- EXERCISE DIRECTIONS
What lines in the material hold the string "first"? Copy out each of them.

- INFORMATION PROVIDED
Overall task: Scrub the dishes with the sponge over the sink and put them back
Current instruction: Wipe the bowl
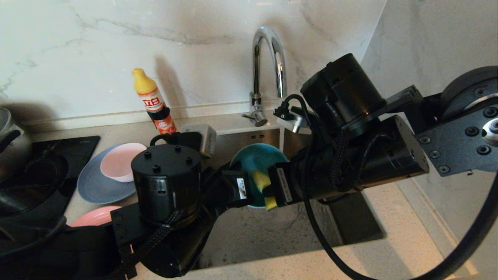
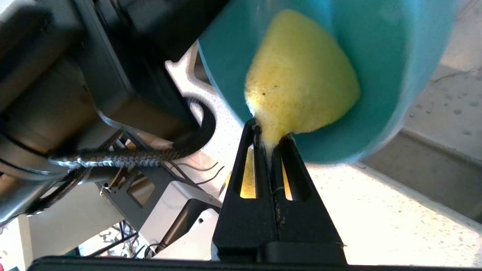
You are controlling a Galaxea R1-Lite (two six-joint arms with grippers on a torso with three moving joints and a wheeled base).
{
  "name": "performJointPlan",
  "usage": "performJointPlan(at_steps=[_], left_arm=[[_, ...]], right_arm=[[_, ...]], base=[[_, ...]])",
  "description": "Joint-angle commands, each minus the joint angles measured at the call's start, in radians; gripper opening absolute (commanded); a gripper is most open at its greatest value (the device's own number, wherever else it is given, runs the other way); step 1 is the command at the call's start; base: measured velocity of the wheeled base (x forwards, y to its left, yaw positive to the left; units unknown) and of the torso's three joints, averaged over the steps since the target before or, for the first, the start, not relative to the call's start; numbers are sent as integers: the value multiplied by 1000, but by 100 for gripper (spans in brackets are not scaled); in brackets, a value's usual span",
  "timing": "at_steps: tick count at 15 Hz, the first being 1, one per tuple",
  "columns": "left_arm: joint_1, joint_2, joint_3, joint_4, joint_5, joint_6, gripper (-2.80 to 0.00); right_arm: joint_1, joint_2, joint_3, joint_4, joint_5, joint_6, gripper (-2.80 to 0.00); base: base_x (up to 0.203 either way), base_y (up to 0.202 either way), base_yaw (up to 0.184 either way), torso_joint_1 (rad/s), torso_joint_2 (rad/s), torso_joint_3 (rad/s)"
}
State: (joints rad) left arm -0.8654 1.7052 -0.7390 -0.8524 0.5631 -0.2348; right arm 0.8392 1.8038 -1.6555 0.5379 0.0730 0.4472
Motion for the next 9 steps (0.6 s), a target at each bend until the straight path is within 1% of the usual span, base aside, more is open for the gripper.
performJointPlan(at_steps=[1, 3, 5, 7, 9], left_arm=[[6, 26, 20, -97, 19, 24, -280], [6, 42, 59, -220, 20, 60, -280], [6, 73, 105, -368, 20, 104, -280], [5, 106, 137, -518, 19, 156, -280], [5, 131, 154, -616, 16, 204, -280]], right_arm=[[6, 6, -10, 6, 5, 5, -280], [9, 9, -34, 33, 16, 5, -280], [11, 19, -54, 45, 25, 10, -280], [13, 33, -73, 47, 27, 34, -280], [17, 35, -87, 47, 25, 35, -280]], base=[[0, 0, 0, 0, 0, 0], [0, 0, 0, 0, 0, 0], [0, 0, 0, 0, 0, 0], [0, 0, 0, 0, 0, 0], [0, 0, 0, 0, 0, 0]])
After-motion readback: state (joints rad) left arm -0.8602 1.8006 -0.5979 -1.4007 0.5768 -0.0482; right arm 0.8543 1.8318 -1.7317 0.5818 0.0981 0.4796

- RESULT FOR THIS EXERCISE
  "description": "Joint-angle commands, each minus the joint angles measured at the call's start, in radians; gripper opening absolute (commanded); a gripper is most open at its greatest value (the device's own number, wherever else it is given, runs the other way); step 1 is the command at the call's start; base: measured velocity of the wheeled base (x forwards, y to its left, yaw positive to the left; units unknown) and of the torso's three joints, averaged over the steps since the target before or, for the first, the start, not relative to the call's start; numbers are sent as integers: the value multiplied by 1000, but by 100 for gripper (spans in brackets are not scaled); in brackets, a value's usual span",
  "timing": "at_steps: tick count at 15 Hz, the first being 1, one per tuple",

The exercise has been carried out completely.